## Exercise:
Counting only lines of the listing below that hold the word "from", give the total and nothing else.
------
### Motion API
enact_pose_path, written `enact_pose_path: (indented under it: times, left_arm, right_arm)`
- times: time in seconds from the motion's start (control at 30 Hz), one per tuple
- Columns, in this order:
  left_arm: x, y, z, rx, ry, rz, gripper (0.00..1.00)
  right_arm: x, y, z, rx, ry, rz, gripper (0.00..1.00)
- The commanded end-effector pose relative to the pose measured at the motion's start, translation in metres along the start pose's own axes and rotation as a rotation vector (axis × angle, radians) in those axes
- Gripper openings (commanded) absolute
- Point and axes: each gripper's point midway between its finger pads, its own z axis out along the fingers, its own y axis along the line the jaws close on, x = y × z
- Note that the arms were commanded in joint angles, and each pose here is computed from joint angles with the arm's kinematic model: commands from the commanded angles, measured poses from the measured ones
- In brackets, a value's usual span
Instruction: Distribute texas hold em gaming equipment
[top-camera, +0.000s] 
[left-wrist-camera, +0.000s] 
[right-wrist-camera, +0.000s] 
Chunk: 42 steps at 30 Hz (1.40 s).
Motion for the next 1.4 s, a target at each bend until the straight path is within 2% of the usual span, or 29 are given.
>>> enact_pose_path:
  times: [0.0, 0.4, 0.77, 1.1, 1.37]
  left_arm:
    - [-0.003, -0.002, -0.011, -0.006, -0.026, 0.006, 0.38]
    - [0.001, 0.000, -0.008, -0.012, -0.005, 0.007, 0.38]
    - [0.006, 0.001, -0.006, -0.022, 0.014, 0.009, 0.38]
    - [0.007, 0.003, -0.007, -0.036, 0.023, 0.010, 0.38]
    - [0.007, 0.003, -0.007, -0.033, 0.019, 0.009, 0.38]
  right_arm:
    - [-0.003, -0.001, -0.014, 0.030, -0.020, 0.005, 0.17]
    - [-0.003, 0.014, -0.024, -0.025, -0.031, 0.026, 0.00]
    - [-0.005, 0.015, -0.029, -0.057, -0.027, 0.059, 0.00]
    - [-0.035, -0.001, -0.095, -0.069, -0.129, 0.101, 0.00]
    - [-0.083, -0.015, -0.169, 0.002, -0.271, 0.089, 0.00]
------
## Result of the exercise:
2